▶ Your task
Print the data below exactly, but only the lines from the one containing "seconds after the" down to the one containing "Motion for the", inclusive.

▶ Provided data
===============

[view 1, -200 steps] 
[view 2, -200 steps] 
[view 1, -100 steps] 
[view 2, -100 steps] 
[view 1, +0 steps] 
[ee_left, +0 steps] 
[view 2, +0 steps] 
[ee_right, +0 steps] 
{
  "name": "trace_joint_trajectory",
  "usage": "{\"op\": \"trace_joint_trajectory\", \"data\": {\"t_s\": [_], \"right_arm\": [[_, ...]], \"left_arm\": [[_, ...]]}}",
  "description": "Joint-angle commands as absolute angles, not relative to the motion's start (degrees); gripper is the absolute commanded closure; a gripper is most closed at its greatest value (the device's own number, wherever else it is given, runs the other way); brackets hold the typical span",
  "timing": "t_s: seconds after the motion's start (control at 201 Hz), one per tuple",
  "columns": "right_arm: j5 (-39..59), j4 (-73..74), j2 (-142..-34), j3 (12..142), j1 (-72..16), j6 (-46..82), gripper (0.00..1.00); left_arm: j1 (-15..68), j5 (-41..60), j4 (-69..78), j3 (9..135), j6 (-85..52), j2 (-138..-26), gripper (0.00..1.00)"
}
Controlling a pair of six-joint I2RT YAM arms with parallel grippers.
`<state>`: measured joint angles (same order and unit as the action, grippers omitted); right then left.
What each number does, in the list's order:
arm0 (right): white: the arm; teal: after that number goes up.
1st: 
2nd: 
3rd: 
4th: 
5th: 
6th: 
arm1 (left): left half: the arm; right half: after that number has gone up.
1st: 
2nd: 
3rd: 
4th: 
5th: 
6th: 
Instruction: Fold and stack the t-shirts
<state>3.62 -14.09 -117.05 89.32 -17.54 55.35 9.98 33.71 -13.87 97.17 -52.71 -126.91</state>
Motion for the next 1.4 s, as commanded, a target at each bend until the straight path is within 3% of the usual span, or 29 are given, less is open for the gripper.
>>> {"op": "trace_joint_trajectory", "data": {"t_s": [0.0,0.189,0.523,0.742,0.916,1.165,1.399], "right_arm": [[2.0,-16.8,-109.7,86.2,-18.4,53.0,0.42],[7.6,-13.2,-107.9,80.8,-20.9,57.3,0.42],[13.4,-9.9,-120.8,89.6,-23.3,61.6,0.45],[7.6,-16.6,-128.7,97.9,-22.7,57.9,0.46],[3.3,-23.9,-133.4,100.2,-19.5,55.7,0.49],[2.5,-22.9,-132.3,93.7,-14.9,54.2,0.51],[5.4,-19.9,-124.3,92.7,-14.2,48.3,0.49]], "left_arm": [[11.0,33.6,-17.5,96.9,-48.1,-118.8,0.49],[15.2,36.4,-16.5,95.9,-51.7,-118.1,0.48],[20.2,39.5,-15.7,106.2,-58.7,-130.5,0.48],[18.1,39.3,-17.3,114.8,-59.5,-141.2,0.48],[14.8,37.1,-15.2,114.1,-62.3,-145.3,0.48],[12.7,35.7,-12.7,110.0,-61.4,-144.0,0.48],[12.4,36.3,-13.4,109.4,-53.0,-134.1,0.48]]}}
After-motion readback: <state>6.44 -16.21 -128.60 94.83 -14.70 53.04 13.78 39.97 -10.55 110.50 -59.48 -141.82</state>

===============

▶ Written solution
  "timing": "t_s: seconds after the motion's start (control at 201 Hz), one per tuple",
  "columns": "right_arm: j5 (-39..59), j4 (-73..74), j2 (-142..-34), j3 (12..142), j1 (-72..16), j6 (-46..82), gripper (0.00..1.00); left_arm: j1 (-15..68), j5 (-41..60), j4 (-69..78), j3 (9..135), j6 (-85..52), j2 (-138..-26), gripper (0.00..1.00)"
}
Controlling a pair of six-joint I2RT YAM arms with parallel grippers.
`<state>`: measured joint angles (same order and unit as the action, grippers omitted); right then left.
What each number does, in the list's order:
arm0 (right): white: the arm; teal: after that number goes up.
1st: 
2nd: 
3rd: 
4th: 
5th: 
6th: 
arm1 (left): left half: the arm; right half: after that number has gone up.
1st: 
2nd: 
3rd: 
4th: 
5th: 
6th: 
Instruction: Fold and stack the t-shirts
<state>3.62 -14.09 -117.05 89.32 -17.54 55.35 9.98 33.71 -13.87 97.17 -52.71 -126.91</state>
Motion for the next 1.4 s, as commanded, a target at each bend until the straight path is within 3% of the usual span, or 29 are given, less is open for the gripper.

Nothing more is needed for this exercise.